◆ **YOUR OBJECTIVE**
In the listing below, the answer starts at the line that has "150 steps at" and stops after the line that has "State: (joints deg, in"; please repeat that part exactly and nothing more.

====================

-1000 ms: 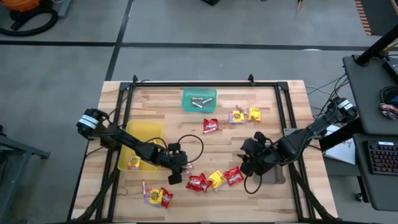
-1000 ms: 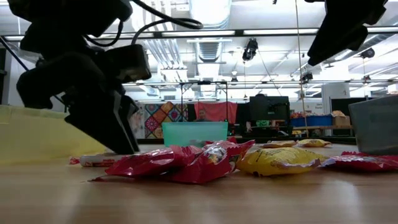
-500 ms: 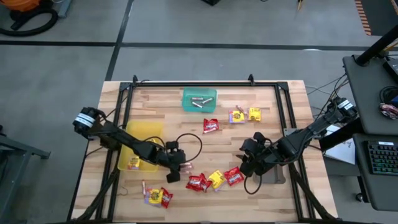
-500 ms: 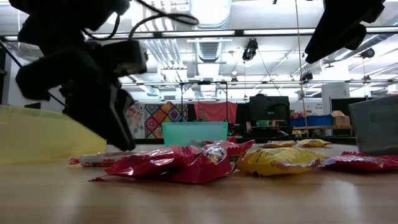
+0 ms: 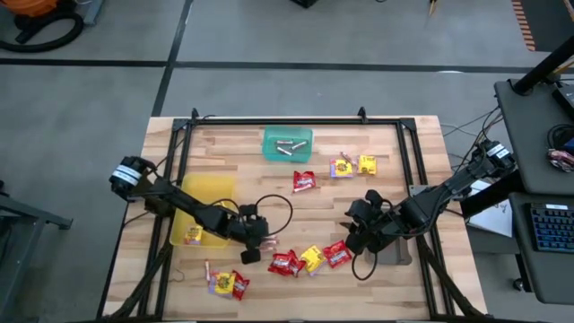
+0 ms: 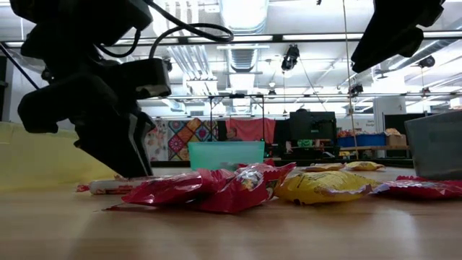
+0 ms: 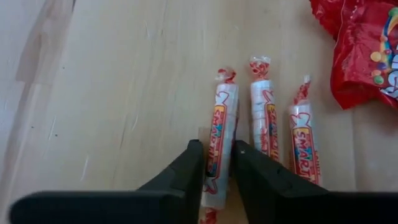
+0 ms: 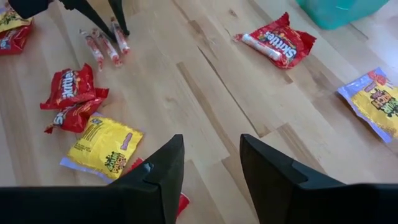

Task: Sort candy
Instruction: Put the white candy into the green bin, then put the red candy into the black bin

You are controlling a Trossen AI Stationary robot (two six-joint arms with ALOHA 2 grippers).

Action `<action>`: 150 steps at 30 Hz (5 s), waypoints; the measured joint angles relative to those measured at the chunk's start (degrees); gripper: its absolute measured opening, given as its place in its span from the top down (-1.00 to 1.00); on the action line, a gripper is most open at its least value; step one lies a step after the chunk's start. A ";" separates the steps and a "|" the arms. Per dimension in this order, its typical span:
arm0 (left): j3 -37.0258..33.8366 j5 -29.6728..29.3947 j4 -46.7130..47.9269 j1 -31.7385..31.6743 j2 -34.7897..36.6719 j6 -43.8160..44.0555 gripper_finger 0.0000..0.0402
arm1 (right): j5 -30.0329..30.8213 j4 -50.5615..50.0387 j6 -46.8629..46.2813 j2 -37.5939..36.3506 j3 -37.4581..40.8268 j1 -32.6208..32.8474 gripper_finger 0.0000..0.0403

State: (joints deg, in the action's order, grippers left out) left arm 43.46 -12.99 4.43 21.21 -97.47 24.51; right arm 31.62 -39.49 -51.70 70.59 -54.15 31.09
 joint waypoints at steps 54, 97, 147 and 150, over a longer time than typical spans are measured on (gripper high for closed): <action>-0.09 -13.49 -35.41 -0.31 7.74 -25.03 0.99 | -5.71 52.30 45.40 14.01 0.59 -9.81 0.53; -0.07 -15.06 4.69 -0.24 24.10 -4.22 0.25 | -8.03 37.81 47.93 18.80 -11.61 -38.41 0.82; -0.09 -10.87 4.62 5.48 23.50 8.03 0.25 | -14.12 10.23 44.72 16.33 -20.70 -36.62 0.47; -0.09 -11.18 2.63 6.76 23.49 8.09 0.25 | -14.08 10.83 43.07 13.18 -17.51 -32.82 0.47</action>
State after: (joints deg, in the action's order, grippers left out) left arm 43.38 -24.17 7.06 27.97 -73.98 32.60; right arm 17.54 -28.66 -8.63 83.77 -71.66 -1.73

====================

◆ **SOLUTION TO THIS EXERCISE**
Action `<action>`: 150 steps at 30 Hz (5 s), waypoints; the measured joint angles relative to those measured at the chunk's start (degrees); gripper: its absolute measured opening, given as its place in its span from the top down (-1.00 to 1.00); on the action line, a gripper is most open at its least value; step one lies a step after the chunk's start. A ";" separates the steps and a "|" the arms. Per dimension in this order, its typical span:
arm0 (left): j3 -37.0258..33.8366 j5 -29.6728..29.3947 j4 -46.7130..47.9269 j1 -31.7385..31.6743 j2 -34.7897..36.6719 j6 -43.8160..44.0555 gripper_finger 0.0000..0.0402
arm1 (right): j5 -30.0329..30.8213 j4 -50.5615..50.0387 j6 -46.8629..46.2813 j2 -37.5939..36.3506 j3 -37.4581..40.8268 j1 -32.6208..32.8474 gripper_finger 0.0000..0.0403

State: (joints deg, in the action's order, grippers left out) left arm 43.46 -12.99 4.43 21.21 -97.47 24.51; right arm 31.62 -39.49 -51.70 70.59 -54.15 31.09

Nothing further is needed for this exercise.